Cops & Body Armor: Not a Given Combo
Numbers from 2008 reveal that only 45% of cops wear body armor while on duty. Those’re US numbers, and those are the ones we’re talking about today. In many, many other countries, crime levels and the severity of crimes do not dictate that the police force should be wearing vests and armor, but in the US? Oh yes.
In essence, those 45% percent of cops who decline or refuse to wear their body armor are putting their lives in the hands of fate and Lady Luck, both of which are known to be notoriously unreliable. Where one cop can survive multiple hits from various weapons while wearing body armor, it only takes one hit to one who isn’t wearing it to bring him or her down, possibly and probably for good.
Why?
The reasons given by cops for not wearing body armor vary, but generally, they run along the lines of the body armor being too heavy, it doesn’t fit or it hinders them in some other way. While those are valid problems, they’re not valid reasons. In the most outlandish category, there are cops who still claim that those who wear body armor on a daily and continuous basis are “chickens”, meaning that those who want to protect themselves from hurtling balls of lead simply lack the balls to do the job the way it’s supposed to be done.

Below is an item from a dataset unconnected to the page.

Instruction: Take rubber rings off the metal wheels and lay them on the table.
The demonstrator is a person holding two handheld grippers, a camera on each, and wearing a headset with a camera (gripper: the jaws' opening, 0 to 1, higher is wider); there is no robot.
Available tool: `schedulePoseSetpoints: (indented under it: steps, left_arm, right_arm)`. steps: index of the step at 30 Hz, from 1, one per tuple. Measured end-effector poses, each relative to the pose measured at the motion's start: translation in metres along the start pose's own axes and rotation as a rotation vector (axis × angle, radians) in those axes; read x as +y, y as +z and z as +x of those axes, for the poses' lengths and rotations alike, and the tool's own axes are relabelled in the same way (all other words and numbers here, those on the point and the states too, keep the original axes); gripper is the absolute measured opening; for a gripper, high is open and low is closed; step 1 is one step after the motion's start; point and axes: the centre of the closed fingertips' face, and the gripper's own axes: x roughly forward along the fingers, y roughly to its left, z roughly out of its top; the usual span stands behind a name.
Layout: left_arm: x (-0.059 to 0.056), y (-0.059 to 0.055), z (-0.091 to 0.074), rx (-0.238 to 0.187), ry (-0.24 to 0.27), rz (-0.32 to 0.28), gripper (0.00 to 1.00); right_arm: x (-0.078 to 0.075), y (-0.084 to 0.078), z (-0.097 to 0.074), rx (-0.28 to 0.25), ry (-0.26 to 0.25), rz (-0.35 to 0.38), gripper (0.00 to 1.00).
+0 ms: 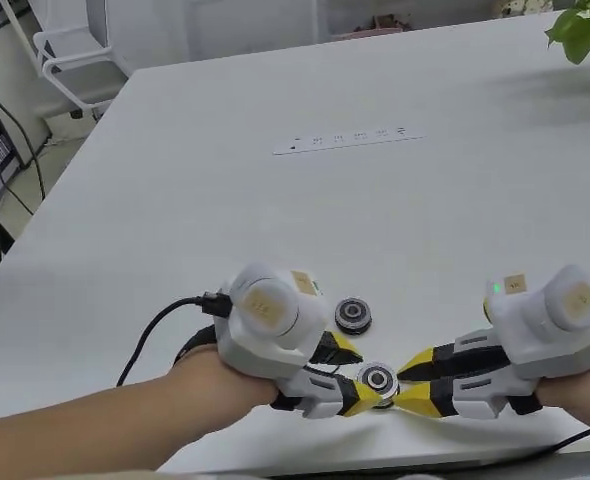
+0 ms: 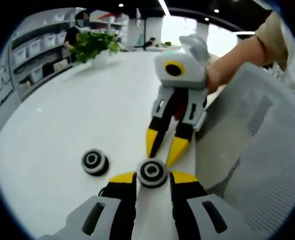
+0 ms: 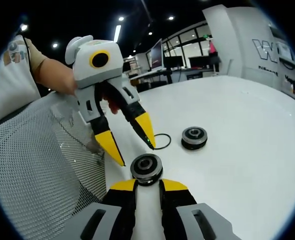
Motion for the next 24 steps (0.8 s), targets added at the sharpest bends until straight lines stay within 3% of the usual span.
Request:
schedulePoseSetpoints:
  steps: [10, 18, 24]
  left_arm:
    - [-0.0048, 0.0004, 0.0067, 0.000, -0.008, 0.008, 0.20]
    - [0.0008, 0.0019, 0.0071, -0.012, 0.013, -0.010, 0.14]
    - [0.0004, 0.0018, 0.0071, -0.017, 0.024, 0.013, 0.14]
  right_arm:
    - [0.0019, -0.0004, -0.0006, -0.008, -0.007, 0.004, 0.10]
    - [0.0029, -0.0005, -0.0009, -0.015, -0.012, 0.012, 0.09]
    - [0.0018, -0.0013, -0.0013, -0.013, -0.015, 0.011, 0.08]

Consider this: a dead cop can’t do any good. A live one, while still being knocked down by the bullet hitting body armor can still put up a fight and quite possibly prevent the aggressor from attacking other cops, or civilians for that matter. So much for the chicken theory.
Ill fitting, heavy and warm.
Those are all reasons given by cops for not wearing their body armor. While those are real problems (that science is trying to sort out), they’re by no stretch of the imagination good enough reasons for not protecting yourself. While your own life may be yours to command, if you get yourself killed because you wouldn’t wear body armor, then you put your partner, other cops and civilians at greater risk, which is unacceptable no matter which way you twist and turn it.
Heavy, ill fitting and warm body armor has been a problem ever since chainmail was invented, and ever since, science has tried to rectify it, preserving strength while lowering weight and making body armor both more resiliant and more user friendly. Check this out, for example.
The moral? Everybody gets hurt when you’re not wearing your body armor. If you don’t want to wear it, put yourself on desk duty, for everyone’s sake.